Le moment où tout bascule
Ce jour-là, c’était une boîte d’antibiotiques. Rien de dramatique en apparence. Mais déchirée par accident, elle s’est effondrée. Et avec elle, Alexandra. Des larmes glacées sous une pluie impitoyable. Pas pour les antibiotiques. Pour tous ces « non » qu’elle n’avait jamais osé dire.
Les regards qui tuent
Ce qui la met en rage, ce sont ces regards. Ces regards jugeants de ceux qui ne comprennent pas. De ceux qui pensent qu’une mère seule doit dire oui à tout pour compenser. Non. Plus jamais.

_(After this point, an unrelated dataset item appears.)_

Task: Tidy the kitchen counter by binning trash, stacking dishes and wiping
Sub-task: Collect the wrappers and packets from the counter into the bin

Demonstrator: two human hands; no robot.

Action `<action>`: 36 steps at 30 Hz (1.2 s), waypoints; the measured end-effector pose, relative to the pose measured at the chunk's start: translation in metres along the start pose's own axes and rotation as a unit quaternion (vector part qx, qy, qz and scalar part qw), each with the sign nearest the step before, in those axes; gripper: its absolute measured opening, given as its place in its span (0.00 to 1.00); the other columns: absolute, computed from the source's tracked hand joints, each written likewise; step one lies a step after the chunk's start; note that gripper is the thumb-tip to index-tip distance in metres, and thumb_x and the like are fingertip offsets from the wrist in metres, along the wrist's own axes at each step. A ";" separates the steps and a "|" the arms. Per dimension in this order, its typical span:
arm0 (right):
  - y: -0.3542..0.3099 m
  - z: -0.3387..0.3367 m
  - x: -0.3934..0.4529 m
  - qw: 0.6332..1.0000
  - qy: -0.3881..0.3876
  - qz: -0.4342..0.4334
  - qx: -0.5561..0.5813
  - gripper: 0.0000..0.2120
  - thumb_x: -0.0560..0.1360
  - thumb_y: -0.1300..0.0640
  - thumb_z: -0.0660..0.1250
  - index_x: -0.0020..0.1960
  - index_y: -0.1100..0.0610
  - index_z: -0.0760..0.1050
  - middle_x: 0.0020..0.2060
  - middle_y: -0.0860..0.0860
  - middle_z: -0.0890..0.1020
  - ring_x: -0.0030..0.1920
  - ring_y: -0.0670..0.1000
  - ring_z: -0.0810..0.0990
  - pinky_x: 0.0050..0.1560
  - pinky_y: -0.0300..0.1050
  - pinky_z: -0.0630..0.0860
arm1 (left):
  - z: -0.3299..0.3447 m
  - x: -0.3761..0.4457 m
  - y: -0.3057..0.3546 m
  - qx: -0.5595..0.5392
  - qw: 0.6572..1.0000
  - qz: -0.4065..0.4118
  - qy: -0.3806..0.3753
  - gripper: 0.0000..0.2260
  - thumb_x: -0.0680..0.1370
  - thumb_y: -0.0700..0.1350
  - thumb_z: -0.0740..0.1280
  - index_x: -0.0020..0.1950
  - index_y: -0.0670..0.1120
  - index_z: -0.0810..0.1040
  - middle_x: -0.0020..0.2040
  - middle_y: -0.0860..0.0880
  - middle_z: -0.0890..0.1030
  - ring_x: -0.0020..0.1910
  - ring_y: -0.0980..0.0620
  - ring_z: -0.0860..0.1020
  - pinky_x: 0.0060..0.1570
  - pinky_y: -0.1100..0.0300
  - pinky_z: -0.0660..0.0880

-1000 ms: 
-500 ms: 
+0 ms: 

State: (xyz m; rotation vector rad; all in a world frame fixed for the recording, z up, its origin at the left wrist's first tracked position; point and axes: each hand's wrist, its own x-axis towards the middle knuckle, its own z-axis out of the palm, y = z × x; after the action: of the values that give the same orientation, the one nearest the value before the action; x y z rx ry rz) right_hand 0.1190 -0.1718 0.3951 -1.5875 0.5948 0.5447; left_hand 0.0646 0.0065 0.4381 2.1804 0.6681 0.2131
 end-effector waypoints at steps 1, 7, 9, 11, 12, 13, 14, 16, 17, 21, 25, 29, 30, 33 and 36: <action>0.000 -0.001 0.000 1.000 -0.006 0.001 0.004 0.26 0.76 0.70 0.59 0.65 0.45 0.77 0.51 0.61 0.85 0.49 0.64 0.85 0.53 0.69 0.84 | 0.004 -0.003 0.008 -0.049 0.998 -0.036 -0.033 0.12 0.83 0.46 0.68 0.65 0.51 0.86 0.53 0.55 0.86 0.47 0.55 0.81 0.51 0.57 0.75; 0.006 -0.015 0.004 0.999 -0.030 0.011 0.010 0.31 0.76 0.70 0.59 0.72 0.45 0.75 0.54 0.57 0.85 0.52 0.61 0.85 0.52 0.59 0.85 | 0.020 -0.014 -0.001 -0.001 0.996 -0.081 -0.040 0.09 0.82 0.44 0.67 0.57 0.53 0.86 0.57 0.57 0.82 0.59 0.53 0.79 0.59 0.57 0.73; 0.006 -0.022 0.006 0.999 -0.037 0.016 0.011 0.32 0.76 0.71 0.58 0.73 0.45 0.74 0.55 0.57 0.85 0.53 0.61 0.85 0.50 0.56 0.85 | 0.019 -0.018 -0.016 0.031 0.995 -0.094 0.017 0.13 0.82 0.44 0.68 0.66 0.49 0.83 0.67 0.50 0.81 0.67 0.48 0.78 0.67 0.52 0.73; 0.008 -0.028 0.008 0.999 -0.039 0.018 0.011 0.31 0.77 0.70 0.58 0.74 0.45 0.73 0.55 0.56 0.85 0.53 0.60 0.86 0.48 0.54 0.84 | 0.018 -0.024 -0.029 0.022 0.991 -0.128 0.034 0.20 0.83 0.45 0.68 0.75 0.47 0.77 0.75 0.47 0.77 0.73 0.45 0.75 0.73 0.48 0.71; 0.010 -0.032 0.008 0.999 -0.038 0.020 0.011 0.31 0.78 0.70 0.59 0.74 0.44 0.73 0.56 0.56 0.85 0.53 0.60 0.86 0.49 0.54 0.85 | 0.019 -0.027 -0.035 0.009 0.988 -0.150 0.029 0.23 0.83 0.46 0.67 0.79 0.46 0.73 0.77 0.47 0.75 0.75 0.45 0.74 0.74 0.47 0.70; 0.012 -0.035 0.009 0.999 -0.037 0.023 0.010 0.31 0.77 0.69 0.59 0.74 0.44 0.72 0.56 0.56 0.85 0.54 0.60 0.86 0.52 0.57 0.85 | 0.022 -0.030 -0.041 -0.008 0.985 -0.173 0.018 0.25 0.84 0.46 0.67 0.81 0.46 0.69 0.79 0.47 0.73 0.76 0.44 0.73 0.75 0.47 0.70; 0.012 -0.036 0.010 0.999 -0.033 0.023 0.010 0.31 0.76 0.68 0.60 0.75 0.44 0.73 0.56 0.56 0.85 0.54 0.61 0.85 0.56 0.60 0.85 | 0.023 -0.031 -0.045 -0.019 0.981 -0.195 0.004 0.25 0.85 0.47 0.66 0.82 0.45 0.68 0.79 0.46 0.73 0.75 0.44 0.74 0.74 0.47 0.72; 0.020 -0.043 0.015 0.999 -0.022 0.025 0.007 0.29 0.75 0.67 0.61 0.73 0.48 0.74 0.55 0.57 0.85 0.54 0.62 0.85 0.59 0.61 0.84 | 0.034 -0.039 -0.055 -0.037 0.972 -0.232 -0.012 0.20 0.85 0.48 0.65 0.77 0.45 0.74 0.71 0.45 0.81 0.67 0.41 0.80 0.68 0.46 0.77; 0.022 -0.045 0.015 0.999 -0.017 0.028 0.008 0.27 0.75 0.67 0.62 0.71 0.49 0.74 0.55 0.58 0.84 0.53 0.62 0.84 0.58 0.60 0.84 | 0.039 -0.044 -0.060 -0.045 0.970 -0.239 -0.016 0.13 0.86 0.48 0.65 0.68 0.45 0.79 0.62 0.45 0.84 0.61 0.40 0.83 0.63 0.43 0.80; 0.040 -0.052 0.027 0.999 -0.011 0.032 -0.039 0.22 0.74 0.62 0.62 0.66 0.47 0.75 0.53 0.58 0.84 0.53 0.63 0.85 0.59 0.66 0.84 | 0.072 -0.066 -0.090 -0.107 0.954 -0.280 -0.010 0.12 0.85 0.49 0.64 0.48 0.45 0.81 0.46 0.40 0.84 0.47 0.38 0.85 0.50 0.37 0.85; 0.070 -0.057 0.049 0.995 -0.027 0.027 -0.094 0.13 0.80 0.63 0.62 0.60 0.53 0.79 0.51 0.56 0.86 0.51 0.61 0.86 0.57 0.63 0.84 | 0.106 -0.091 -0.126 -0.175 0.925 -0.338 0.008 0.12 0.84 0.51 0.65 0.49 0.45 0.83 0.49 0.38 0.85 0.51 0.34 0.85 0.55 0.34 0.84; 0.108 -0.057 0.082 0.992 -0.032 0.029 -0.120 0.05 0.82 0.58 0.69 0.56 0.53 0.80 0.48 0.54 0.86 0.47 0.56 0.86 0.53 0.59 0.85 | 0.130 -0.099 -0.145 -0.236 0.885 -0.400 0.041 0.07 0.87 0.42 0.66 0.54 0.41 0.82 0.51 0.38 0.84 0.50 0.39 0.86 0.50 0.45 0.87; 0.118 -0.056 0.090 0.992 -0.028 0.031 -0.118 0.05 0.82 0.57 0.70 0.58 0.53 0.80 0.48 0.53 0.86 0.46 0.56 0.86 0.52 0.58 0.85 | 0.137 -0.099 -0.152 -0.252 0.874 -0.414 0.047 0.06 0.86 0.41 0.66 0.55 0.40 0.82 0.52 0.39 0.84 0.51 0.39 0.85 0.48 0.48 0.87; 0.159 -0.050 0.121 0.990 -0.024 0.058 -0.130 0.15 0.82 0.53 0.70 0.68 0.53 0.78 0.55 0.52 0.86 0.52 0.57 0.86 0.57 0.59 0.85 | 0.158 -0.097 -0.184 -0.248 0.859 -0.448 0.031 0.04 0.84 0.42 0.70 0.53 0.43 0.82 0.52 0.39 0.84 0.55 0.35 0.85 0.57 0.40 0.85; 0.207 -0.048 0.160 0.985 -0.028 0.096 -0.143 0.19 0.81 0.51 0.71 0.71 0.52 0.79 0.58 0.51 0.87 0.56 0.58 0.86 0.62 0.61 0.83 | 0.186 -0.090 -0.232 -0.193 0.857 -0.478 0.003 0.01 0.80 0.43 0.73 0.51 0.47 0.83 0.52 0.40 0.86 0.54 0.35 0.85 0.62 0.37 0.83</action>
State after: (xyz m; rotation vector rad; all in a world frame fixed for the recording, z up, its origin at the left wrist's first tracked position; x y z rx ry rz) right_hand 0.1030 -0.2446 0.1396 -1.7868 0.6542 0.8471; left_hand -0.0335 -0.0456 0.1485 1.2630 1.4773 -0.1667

Sa fille veut ceci, veut cela. L’ex promet et disparaît. Les voisins observent. Et Alexandra ? Elle travaille en 3×8, elle tient la maison, elle gère les devoirs. Elle n’a rien à prouver à personne.
Heureusement, il y a les grands-parents
Ces gens-là, en or massif. Ils savent que dire non, c’est aussi dire oui à soi-même. Oui à sa santé mentale. Oui à ses limites. Oui à sa dignité.
Alexandra l’a compris ce jour-là sous la pluie. Les caprices ne sont jamais des caprices. C’est du maquillage sur de vrais besoins. Et elle peut écouter sans plier. Elle peut aimer sans se perdre.
Elle dit non maintenant. Et c’est libérateur.